Les jetons servaient autrefois de preuves ou de monnaies. Un « faux jeton » trahissait donc la confiance. Cela désigne aujourd’hui quelqu’un de fourbe ou de peu sincère.
Exemple : Il te soutient devant toi, mais il critique ton travail ensuite. Un vrai faux jeton.
20. C’est la Bérézina
C’est un échec total, une situation catastrophique.
L’expression fait référence à la bataille de la Bérézina (1812), lors de la retraite de Russie de Napoléon. Une débâcle militaire terrible, devenue symbole de désastre absolu.
Exemple : Avec son exposé non préparé et ses fiches oubliées, c’était la Bérézina.
Pourquoi apprendre ces expressions ?
Maîtriser ces expressions, c’est plus qu’un jeu :
- C’est enrichir sa culture générale,
- Renforcer son vocabulaire pour l’écrit et l’oral,
- Mieux comprendre les textes classiques, les articles ou les consignes d’examen.
Découvrez les contenus Nomad Education pour progresser en français
Avec Nomad Education, vous accédez à :
- Des cours clairs de français (collège, lycée, BTS)
- Des quiz de vocabulaire et d’expressions
- Des fiches pour réviser les épreuves du brevet, bac de français, concours…
- Des annales corrigées de français pour le Brevet et le Bac de français
Testez nos contenus de français dès maintenant.
FAQ Expressions françaises
Pourquoi apprendre des expressions idiomatiques ?

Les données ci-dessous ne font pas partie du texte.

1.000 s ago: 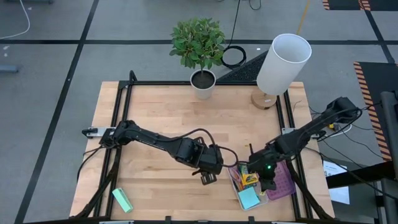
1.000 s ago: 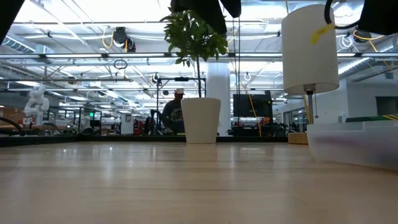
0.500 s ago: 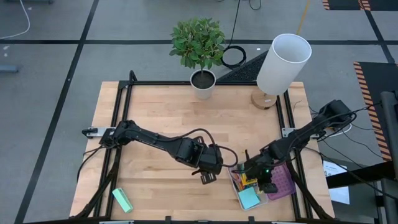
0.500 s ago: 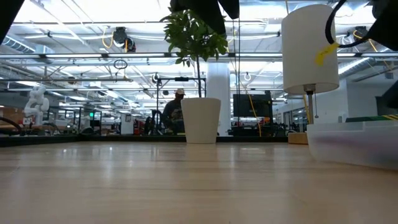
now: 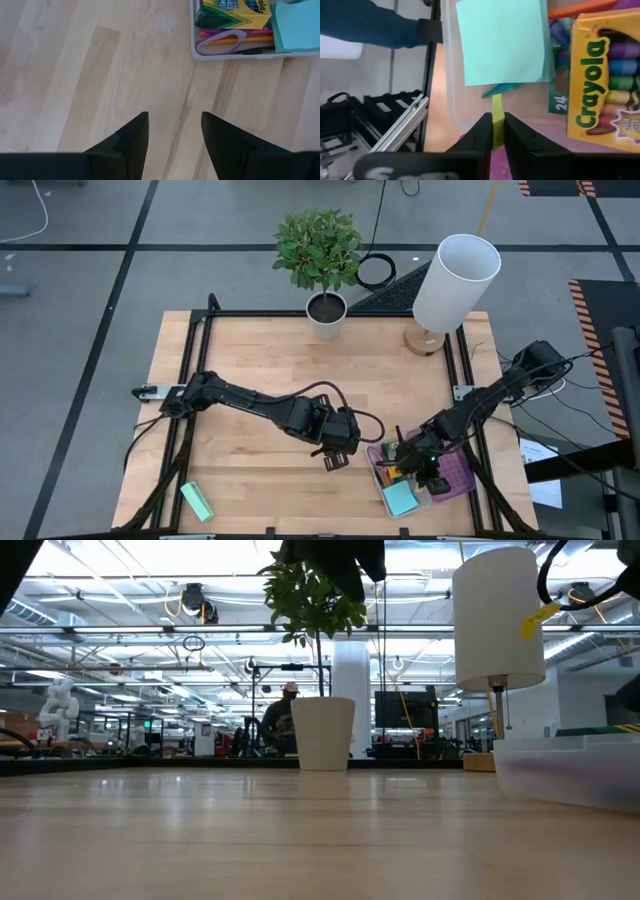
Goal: Pack school essentials
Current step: Put the green eraser into the purple supply box
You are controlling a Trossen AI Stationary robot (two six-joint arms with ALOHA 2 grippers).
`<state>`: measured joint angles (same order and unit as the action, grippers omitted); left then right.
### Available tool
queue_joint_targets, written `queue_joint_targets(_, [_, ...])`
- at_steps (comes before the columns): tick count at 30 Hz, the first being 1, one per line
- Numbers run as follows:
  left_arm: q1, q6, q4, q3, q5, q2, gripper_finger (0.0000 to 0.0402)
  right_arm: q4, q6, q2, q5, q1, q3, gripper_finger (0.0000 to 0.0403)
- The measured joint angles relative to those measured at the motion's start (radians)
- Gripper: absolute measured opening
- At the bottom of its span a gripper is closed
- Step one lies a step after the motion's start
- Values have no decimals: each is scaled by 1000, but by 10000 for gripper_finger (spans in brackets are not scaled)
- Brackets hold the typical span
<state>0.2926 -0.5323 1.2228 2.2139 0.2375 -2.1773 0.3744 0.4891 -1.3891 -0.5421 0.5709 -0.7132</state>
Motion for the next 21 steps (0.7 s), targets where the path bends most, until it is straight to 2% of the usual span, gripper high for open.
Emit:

Elles permettent de s’exprimer avec plus de nuance, de précision, et donnent du relief à votre discours ou votre style écrit.
Comment les mémoriser efficacement ?
Lisez-les dans des contextes variés, utilisez-les dans vos rédactions, ou entraînez-vous avec nos quiz interactifs.
Ces expressions tombent-elles au bac ?
Elles peuvent tout à fait être utilisées pour illustrer une idée dans une dissertation, un commentaire ou un oral. À condition de les utiliser à bon escient.